The orientationX property of the PannerNode interface indicates the X (horizontal) component of the direction in which the audio source is facing, in a 3D Cartesian coordinate space.
The complete vector is defined by the position of the audio source, given as (positionX, positionY, positionZ), and the orientation of the audio source (that is, the direction in which it's facing), given as (orientationX, orientationY, orientationZ).
Depending on the directionality of the sound (as specified using the attributes coneInnerAngle, coneOuterAngle, and coneOuterGain), the orientation of the sound may alter the perceived volume of the sound as it's being played. If the sound is pointing toward the listener, it will be louder than if the sound is pointed away from the listener.
The AudioParam contained by this property is read only; however, you can still change the value of the parameter by assigning a new value to its AudioParam.value property.
An AudioParam whose value is the X component of the direction in which the audio source is facing, in 3D Cartesian coordinate space.
In this example, we'll demonstrate how changing the orientation parameters of a PannerNode in combination with coneInnerAngle and coneOuterAngle affects volume.
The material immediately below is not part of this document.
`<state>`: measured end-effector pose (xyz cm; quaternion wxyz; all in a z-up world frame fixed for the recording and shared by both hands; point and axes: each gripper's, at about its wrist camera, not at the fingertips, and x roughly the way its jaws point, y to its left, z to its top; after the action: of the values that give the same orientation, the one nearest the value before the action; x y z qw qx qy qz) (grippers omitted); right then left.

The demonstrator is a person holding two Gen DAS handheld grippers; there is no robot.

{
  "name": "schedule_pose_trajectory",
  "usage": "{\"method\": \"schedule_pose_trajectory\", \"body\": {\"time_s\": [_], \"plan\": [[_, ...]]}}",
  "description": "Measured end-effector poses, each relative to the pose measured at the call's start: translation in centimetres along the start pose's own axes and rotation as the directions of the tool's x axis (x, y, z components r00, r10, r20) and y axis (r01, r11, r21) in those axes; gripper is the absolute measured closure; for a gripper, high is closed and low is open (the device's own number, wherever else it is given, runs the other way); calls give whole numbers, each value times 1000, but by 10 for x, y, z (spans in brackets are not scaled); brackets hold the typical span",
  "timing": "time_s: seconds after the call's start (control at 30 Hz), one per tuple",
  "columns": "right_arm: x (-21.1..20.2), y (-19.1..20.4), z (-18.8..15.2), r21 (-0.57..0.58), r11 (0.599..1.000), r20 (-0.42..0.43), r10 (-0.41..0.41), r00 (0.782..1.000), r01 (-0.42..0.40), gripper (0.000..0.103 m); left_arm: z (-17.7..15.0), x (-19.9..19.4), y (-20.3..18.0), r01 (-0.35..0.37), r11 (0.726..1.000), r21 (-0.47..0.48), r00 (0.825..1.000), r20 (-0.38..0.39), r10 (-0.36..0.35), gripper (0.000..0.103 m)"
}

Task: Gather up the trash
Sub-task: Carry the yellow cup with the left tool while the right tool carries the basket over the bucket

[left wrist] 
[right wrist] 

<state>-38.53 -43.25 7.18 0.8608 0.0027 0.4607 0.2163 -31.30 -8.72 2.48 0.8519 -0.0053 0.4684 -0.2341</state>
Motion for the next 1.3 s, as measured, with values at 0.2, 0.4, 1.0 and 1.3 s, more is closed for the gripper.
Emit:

To help us visualize how the orientation vector affects, we can use the Right-hand rule:
First, let's start by writing a utility function to figure out our orientation vector. The X and Z components are always at a 90° to each other, so we can use the sine and cosine functions, which are offset by the same amount in radians. However, normally this would mean the PannerNode points to the left of the listener at 0° rotation – since x = cos(0) = 1 and z = sin(0) = 0. It's more useful to offset the angle by -90°, which means the PannerNode will point directly at the listener at 0° rotation.
const yRotationToVector = (degrees) => {
const radians = (degrees - 90) * (Math.PI / 180);
const x = Math.cos(radians);
const z = Math.sin(radians);
return [x, 0, z];
};
Now we can create our AudioContext, an oscillator and a PannerNode:
const context = new AudioContext();
const osc = new OscillatorNode(context);
osc.type = "sawtooth";
const panner = new PannerNode(context);
panner.panningModel = "HRTF";
Next, we set up the cone of our spatialized sound, determining the area in which it can be heard:
panner.coneInnerAngle = 30;
panner.coneOuterAngle = 45;
panner.coneOuterGain = 0;
panner.positionZ.setValueAtTime(1, context.currentTime);
Having set up the PannerNode, we can now schedule some updates to its Y-axis rotation:
const [x1, y1, z1] = yRotationToVector(0);
panner.orientationX.setValueAtTime(x1, context.currentTime);
panner.orientationY.setValueAtTime(y1, context.currentTime);
panner.orientationZ.setValueAtTime(z1, context.currentTime);
const [x2, y2, z2] = yRotationToVector(-22.4);
panner.orientationX.setValueAtTime(x2, context.currentTime + 2);
panner.orientationY.setValueAtTime(y2, context.currentTime + 2);
panner.orientationZ.setValueAtTime(z2, context.currentTime + 2);
Finally, let's connect all our nodes and start the oscillator!
osc.connect(panner).connect(context.destination);
osc.start(0);